2008-07-12 Thread Steve Langasek
On Fri, Jul 11, 2008 at 10:52:36PM -0700, Russ Allbery wrote:
 Russ Allbery [EMAIL PROTECTED] writes:

  Well, it's an RC bug (violation of the must in Policy 9.3.2) for the
  stop action of an init script to fail if the daemon is not running,
  which is fairly serious.  I think it could well warrant a stable update
  if it's causing problems for upgrades to lenny.

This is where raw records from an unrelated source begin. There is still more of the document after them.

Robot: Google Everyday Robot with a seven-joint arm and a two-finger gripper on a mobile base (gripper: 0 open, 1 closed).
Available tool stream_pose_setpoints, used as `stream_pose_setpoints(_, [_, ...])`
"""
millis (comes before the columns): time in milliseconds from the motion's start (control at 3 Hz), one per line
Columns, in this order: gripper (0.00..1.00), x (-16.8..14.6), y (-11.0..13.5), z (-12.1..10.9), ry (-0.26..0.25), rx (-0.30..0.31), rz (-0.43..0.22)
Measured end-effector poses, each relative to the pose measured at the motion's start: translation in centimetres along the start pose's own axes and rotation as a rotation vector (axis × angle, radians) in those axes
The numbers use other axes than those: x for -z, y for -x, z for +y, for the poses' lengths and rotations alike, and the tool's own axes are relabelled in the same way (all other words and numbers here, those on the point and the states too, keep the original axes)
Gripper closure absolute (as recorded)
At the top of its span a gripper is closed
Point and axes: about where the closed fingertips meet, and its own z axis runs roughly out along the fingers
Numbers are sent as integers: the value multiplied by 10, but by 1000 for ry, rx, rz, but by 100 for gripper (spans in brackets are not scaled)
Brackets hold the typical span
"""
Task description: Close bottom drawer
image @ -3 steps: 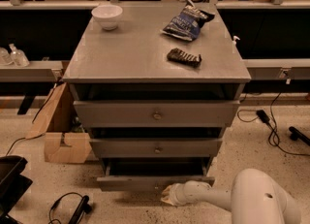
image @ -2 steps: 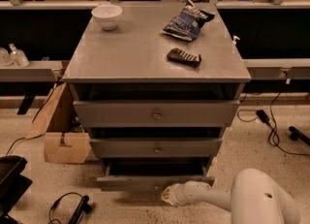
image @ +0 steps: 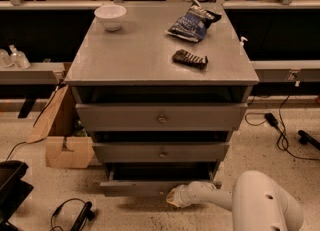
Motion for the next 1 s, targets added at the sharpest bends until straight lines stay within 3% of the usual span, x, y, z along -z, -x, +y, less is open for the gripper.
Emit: stream_pose_setpoints(1000, [100,0,-2,-14,-18,23,2])
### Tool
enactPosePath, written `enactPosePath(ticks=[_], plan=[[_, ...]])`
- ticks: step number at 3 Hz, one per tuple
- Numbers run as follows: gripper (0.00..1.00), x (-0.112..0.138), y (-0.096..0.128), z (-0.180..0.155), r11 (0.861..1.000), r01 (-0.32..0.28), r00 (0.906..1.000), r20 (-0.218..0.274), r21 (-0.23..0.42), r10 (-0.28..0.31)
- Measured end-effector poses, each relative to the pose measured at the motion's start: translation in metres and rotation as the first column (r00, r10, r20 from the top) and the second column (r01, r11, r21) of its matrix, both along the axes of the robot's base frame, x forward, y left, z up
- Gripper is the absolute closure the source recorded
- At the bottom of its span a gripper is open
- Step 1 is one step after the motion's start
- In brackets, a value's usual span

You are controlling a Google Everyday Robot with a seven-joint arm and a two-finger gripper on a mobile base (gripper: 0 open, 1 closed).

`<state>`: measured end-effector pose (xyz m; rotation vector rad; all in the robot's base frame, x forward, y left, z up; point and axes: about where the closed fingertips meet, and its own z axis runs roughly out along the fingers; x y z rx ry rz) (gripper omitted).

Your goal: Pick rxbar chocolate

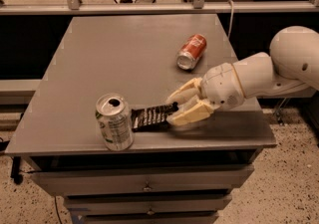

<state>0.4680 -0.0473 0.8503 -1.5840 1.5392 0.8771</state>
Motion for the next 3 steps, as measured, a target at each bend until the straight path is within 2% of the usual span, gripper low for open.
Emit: enactPosePath(ticks=[2,3], plan=[[0.13,-0.0032,0.0032,-0.0006,0.999,-0.035,0.9994,-0.009,-0.010,0.035],[0.00,-0.0013,0.0027,0.0007,0.999,-0.042,0.9991,-0.007,-0.019,0.041]])
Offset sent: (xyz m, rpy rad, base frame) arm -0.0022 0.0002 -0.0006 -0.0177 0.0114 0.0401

 Actually, I take that back -- it's not on the lenny RC bug list, so it's
 possibly not an RC bug.  It would be if Policy and the release goals were
 synchronized and the must stayed in that case, but it's ambiguous right
 now.  If this truly shouldn't be RC, Policy should be changed to make sane
 init script behavior a should instead.

It was ambiguous before the latest policy commit because reasonable people
could disagree about what sane behavior of an init script was, but in
practice, bugs that prevent a package from being upgradeable (such as
missing conflicts/replaces, broken maintainer scripts that fail to handle
the previous package version, etc.) have always been considered de facto RC
in the past, regardless of whether they're policy violations.  I don't see
any evidence that the release team has changed this practice for lenny.

-- 
Steve Langasek   Give me a lever long enough and a Free OS
Debian Developer   to set it on, and I can move the world.
Ubuntu Developerhttp://www.debian.org/
[EMAIL PROTECTED] [EMAIL PROTECTED]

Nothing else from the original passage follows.